*** Begin section ***

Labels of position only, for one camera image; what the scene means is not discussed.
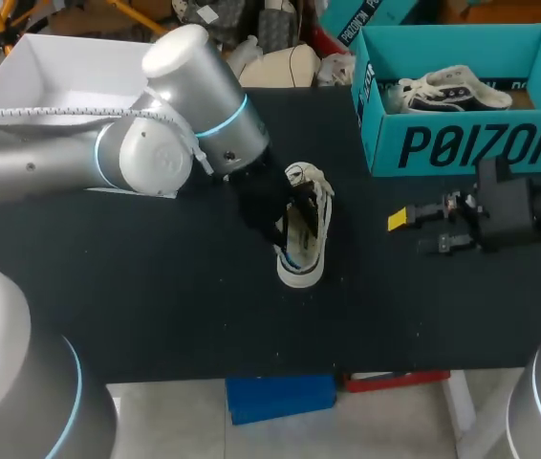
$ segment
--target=black table
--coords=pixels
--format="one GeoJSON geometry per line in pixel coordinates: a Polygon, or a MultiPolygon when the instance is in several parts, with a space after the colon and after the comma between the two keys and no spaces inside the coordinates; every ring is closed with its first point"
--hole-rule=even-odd
{"type": "Polygon", "coordinates": [[[284,286],[226,186],[177,200],[82,191],[0,207],[0,271],[36,320],[107,383],[527,362],[541,245],[421,257],[421,232],[385,232],[388,214],[472,177],[373,179],[347,89],[250,94],[276,155],[335,188],[323,281],[284,286]]]}

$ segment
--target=white cable
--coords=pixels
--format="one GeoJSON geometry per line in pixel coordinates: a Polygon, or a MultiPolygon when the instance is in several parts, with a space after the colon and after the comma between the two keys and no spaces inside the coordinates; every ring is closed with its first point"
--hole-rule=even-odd
{"type": "Polygon", "coordinates": [[[0,108],[0,120],[22,117],[44,116],[92,116],[92,117],[127,117],[145,118],[163,122],[175,122],[173,118],[164,113],[146,112],[130,108],[56,108],[56,107],[25,107],[25,108],[0,108]]]}

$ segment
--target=cardboard box
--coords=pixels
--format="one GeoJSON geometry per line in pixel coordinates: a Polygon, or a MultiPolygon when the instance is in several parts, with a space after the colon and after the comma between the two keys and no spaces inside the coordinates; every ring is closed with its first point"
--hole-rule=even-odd
{"type": "Polygon", "coordinates": [[[363,26],[391,26],[403,23],[417,0],[331,0],[319,18],[321,26],[351,48],[363,26]]]}
{"type": "Polygon", "coordinates": [[[500,154],[515,172],[541,172],[541,24],[366,27],[356,54],[352,96],[373,175],[470,174],[500,154]],[[457,64],[496,89],[527,88],[535,109],[385,112],[389,85],[457,64]]]}
{"type": "Polygon", "coordinates": [[[535,24],[541,22],[541,0],[443,0],[443,24],[535,24]]]}

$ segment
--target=table leg
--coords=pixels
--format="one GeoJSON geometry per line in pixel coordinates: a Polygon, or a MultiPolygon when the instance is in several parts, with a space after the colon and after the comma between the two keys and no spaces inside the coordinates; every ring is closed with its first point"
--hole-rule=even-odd
{"type": "Polygon", "coordinates": [[[523,368],[506,372],[479,413],[474,411],[464,371],[451,372],[451,378],[444,382],[444,395],[459,459],[485,459],[506,432],[509,397],[522,372],[523,368]]]}

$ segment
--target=white sneaker
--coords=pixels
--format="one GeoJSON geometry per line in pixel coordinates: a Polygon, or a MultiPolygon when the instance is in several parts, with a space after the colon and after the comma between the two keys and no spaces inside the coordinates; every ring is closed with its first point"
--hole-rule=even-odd
{"type": "Polygon", "coordinates": [[[420,79],[398,82],[403,113],[508,110],[512,98],[477,78],[465,65],[432,72],[420,79]]]}
{"type": "Polygon", "coordinates": [[[277,272],[288,286],[303,289],[314,285],[324,272],[324,251],[332,216],[332,197],[335,193],[324,173],[309,163],[294,163],[286,169],[292,186],[309,187],[311,204],[317,209],[317,237],[297,208],[288,205],[286,217],[277,222],[287,232],[285,252],[277,249],[277,272]]]}

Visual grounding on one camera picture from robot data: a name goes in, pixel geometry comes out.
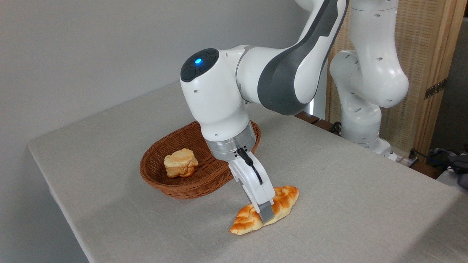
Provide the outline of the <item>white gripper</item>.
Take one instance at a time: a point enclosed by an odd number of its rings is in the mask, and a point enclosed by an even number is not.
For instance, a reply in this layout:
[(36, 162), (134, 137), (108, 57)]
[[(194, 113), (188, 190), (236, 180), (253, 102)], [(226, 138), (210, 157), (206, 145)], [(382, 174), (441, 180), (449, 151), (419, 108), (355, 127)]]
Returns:
[(229, 161), (229, 168), (235, 180), (241, 183), (262, 223), (266, 225), (274, 219), (272, 209), (274, 201), (272, 199), (275, 196), (275, 191), (267, 172), (256, 156), (252, 153), (248, 153), (248, 156), (253, 161), (253, 167), (239, 157)]

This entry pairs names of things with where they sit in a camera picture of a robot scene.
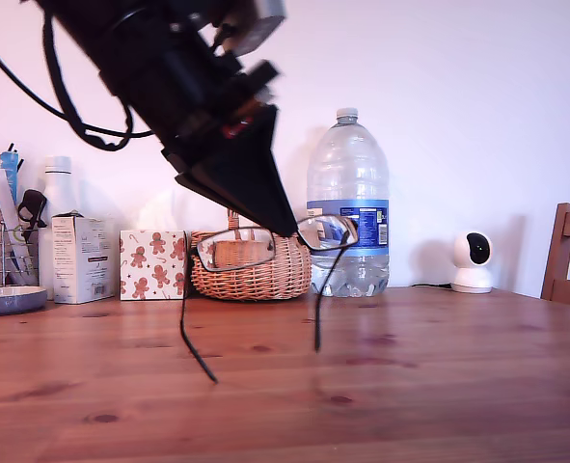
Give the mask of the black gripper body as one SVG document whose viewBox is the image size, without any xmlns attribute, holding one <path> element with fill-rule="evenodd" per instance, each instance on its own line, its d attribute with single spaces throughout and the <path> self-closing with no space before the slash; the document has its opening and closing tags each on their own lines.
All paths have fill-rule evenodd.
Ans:
<svg viewBox="0 0 570 463">
<path fill-rule="evenodd" d="M 122 9 L 99 33 L 93 57 L 103 81 L 138 113 L 181 172 L 223 141 L 219 130 L 240 121 L 278 74 L 267 61 L 244 72 L 232 49 L 216 54 L 241 25 L 231 13 L 218 13 L 210 45 L 200 33 L 206 19 L 184 9 Z"/>
</svg>

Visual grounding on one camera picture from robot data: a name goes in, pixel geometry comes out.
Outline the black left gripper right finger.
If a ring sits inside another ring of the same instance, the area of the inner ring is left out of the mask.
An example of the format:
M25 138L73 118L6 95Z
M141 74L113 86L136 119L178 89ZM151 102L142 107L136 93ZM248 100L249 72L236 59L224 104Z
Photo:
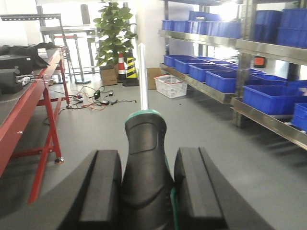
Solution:
M273 229L229 183L204 147L179 148L174 177L179 229Z

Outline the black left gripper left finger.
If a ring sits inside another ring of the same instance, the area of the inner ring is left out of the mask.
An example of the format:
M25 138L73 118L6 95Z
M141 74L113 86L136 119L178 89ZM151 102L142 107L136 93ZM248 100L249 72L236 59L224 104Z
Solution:
M0 220L2 230L118 230L121 163L95 150L46 195Z

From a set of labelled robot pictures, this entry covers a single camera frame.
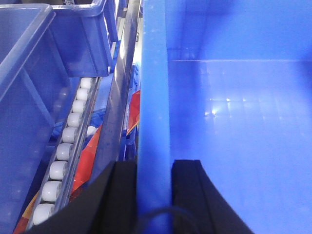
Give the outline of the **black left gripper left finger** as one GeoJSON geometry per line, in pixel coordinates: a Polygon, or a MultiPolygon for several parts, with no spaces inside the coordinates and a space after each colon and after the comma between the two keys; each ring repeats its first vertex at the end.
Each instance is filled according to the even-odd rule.
{"type": "Polygon", "coordinates": [[[137,220],[137,164],[110,162],[64,209],[29,234],[132,234],[137,220]]]}

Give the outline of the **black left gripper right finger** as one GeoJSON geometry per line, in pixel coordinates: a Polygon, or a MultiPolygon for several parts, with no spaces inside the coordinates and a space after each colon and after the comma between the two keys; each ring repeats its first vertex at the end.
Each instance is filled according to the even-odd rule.
{"type": "Polygon", "coordinates": [[[175,160],[171,170],[175,234],[251,234],[207,176],[199,160],[175,160]]]}

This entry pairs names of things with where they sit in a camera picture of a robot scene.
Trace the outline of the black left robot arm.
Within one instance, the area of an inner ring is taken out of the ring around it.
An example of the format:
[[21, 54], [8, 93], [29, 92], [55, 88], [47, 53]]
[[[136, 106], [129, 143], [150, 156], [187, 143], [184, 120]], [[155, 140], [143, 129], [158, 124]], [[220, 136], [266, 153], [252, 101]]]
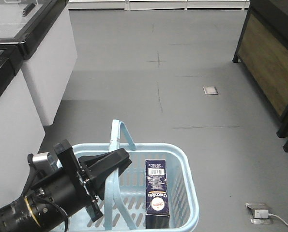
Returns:
[[103, 216], [98, 200], [105, 198], [107, 177], [122, 174], [132, 163], [124, 148], [76, 158], [67, 140], [54, 145], [61, 163], [42, 169], [28, 155], [30, 173], [21, 195], [0, 208], [0, 232], [49, 232], [85, 208], [93, 222]]

*** End section ***

» EXERCISE GOAL: Word for word, return the entries above, but without any pictures.

» OUTPUT FOR THIS EXERCISE:
Labels of position only, for one camera image; what the scene means is not discussed.
$ segment
--target=black table
--coords=pixels
--format="one GeoJSON geometry per line in pixel coordinates: a Polygon, or a MultiPolygon when the instance is in several parts, with a space after the colon and after the comma between the two keys and no spaces inside the coordinates; every ring is closed with its first point"
--hole-rule=even-odd
{"type": "Polygon", "coordinates": [[[284,286],[226,186],[177,200],[82,191],[0,207],[0,271],[36,320],[107,383],[527,362],[541,245],[421,257],[421,232],[385,232],[388,214],[472,177],[373,179],[347,89],[250,94],[276,155],[335,188],[323,281],[284,286]]]}

$ segment
--target=white cable
--coords=pixels
--format="one GeoJSON geometry per line in pixel coordinates: a Polygon, or a MultiPolygon when the instance is in several parts, with a space after the colon and after the comma between the two keys and no spaces inside the coordinates; every ring is closed with its first point"
--hole-rule=even-odd
{"type": "Polygon", "coordinates": [[[0,108],[0,120],[22,117],[44,116],[92,116],[92,117],[127,117],[145,118],[163,122],[175,122],[173,118],[164,113],[146,112],[130,108],[56,108],[56,107],[25,107],[25,108],[0,108]]]}

$ segment
--target=cardboard box
--coords=pixels
--format="one GeoJSON geometry per line in pixel coordinates: a Polygon, or a MultiPolygon when the instance is in several parts, with a space after the colon and after the comma between the two keys and no spaces inside the coordinates; every ring is closed with its first point"
--hole-rule=even-odd
{"type": "Polygon", "coordinates": [[[363,26],[391,26],[403,23],[417,0],[331,0],[319,18],[321,26],[351,48],[363,26]]]}
{"type": "Polygon", "coordinates": [[[500,154],[515,172],[541,172],[541,24],[366,27],[356,54],[352,96],[373,175],[470,174],[500,154]],[[457,64],[496,89],[527,88],[535,109],[385,112],[389,85],[457,64]]]}
{"type": "Polygon", "coordinates": [[[535,24],[541,22],[541,0],[443,0],[443,24],[535,24]]]}

$ segment
--target=table leg
--coords=pixels
--format="one GeoJSON geometry per line in pixel coordinates: a Polygon, or a MultiPolygon when the instance is in several parts, with a space after the colon and after the comma between the two keys and no spaces inside the coordinates; every ring is closed with its first point"
--hole-rule=even-odd
{"type": "Polygon", "coordinates": [[[523,368],[506,372],[479,413],[474,411],[464,371],[451,372],[451,378],[444,382],[444,395],[459,459],[485,459],[506,432],[509,397],[522,372],[523,368]]]}

$ segment
--target=white sneaker
--coords=pixels
--format="one GeoJSON geometry per line in pixel coordinates: a Polygon, or a MultiPolygon when the instance is in several parts, with a space after the colon and after the comma between the two keys and no spaces inside the coordinates; every ring is closed with its first point"
--hole-rule=even-odd
{"type": "Polygon", "coordinates": [[[420,79],[398,82],[403,113],[508,110],[512,98],[477,78],[465,65],[432,72],[420,79]]]}
{"type": "Polygon", "coordinates": [[[277,272],[288,286],[303,289],[314,285],[324,272],[324,251],[332,216],[332,197],[335,193],[324,173],[309,163],[294,163],[286,169],[292,186],[309,187],[311,204],[317,209],[317,237],[297,208],[288,205],[286,217],[277,222],[287,232],[285,252],[277,249],[277,272]]]}

Visual grounding on one camera picture from robot data: a name goes in, pixel geometry comes out.
Provide the outline of the <item>white gripper</item>.
Take one instance at a time: a point enclosed by an odd number of its rings is in the mask, and a point enclosed by an even number is not.
For instance, a reply in this layout:
[(36, 162), (134, 137), (108, 57)]
[[(194, 113), (188, 190), (236, 180), (253, 102)], [(226, 138), (210, 157), (206, 145)], [(382, 174), (441, 180), (449, 151), (419, 108), (355, 127)]]
Returns:
[(229, 161), (229, 168), (235, 180), (241, 183), (262, 223), (266, 225), (274, 219), (272, 209), (274, 201), (272, 199), (275, 196), (275, 191), (267, 172), (256, 156), (252, 153), (248, 153), (248, 156), (253, 161), (253, 167), (239, 157)]

This entry pairs names of things with where they sit in a camera picture of a robot scene.
Give the mask of the black gripper body as one SVG document whose viewBox is the image size, without any xmlns attribute, holding one <path> element with fill-rule="evenodd" per instance, each instance on its own line, its d attribute with single spaces throughout and the <path> self-closing with no space before the slash; the document has its opening and closing tags each on their own lines.
All paths have fill-rule evenodd.
Ans:
<svg viewBox="0 0 570 463">
<path fill-rule="evenodd" d="M 122 9 L 99 33 L 93 57 L 103 81 L 138 113 L 181 172 L 223 141 L 219 130 L 240 121 L 278 74 L 267 61 L 244 72 L 232 49 L 216 54 L 241 25 L 231 13 L 218 13 L 210 45 L 200 33 L 206 19 L 184 9 Z"/>
</svg>

Visual grounding on one camera picture from robot data: a name goes in, pixel geometry comes out.
Outline the black left gripper right finger.
If a ring sits inside another ring of the same instance, the area of the inner ring is left out of the mask.
An example of the format:
M25 138L73 118L6 95Z
M141 74L113 86L136 119L178 89ZM151 102L142 107L136 93ZM248 100L249 72L236 59L224 104Z
Photo:
Solution:
M273 229L229 183L204 147L179 148L174 177L179 229Z

Outline the black left gripper left finger.
If a ring sits inside another ring of the same instance, the area of the inner ring is left out of the mask.
An example of the format:
M25 138L73 118L6 95Z
M141 74L113 86L136 119L178 89ZM151 102L142 107L136 93ZM248 100L249 72L236 59L224 104Z
Solution:
M0 220L2 230L118 230L121 163L95 150L46 195Z

From a set of labelled robot pictures, this entry covers a single camera frame.
Give the outline of the **black left gripper left finger** as one GeoJSON geometry per line, in pixel coordinates: a Polygon, or a MultiPolygon for several parts, with no spaces inside the coordinates and a space after each colon and after the comma between the two keys; each ring repeats its first vertex at the end.
Each instance is filled according to the even-odd rule.
{"type": "Polygon", "coordinates": [[[137,220],[137,164],[110,162],[64,209],[29,234],[132,234],[137,220]]]}

Give the outline of the **black left gripper right finger** as one GeoJSON geometry per line, in pixel coordinates: a Polygon, or a MultiPolygon for several parts, with no spaces inside the coordinates and a space after each colon and after the comma between the two keys; each ring repeats its first vertex at the end.
Each instance is filled according to the even-odd rule.
{"type": "Polygon", "coordinates": [[[175,160],[171,170],[175,234],[251,234],[207,176],[199,160],[175,160]]]}

This entry pairs names of things with where they sit in a camera picture of a robot scene.
Trace the outline of the black left robot arm.
Within one instance, the area of an inner ring is taken out of the ring around it.
An example of the format:
[[21, 54], [8, 93], [29, 92], [55, 88], [47, 53]]
[[[136, 106], [129, 143], [150, 156], [187, 143], [184, 120]], [[155, 140], [143, 129], [158, 124]], [[220, 136], [266, 153], [252, 101]]]
Returns:
[[103, 216], [98, 200], [105, 198], [107, 177], [122, 174], [132, 163], [124, 148], [76, 158], [67, 140], [54, 145], [61, 163], [42, 169], [28, 155], [30, 173], [21, 195], [0, 208], [0, 232], [49, 232], [85, 208], [93, 222]]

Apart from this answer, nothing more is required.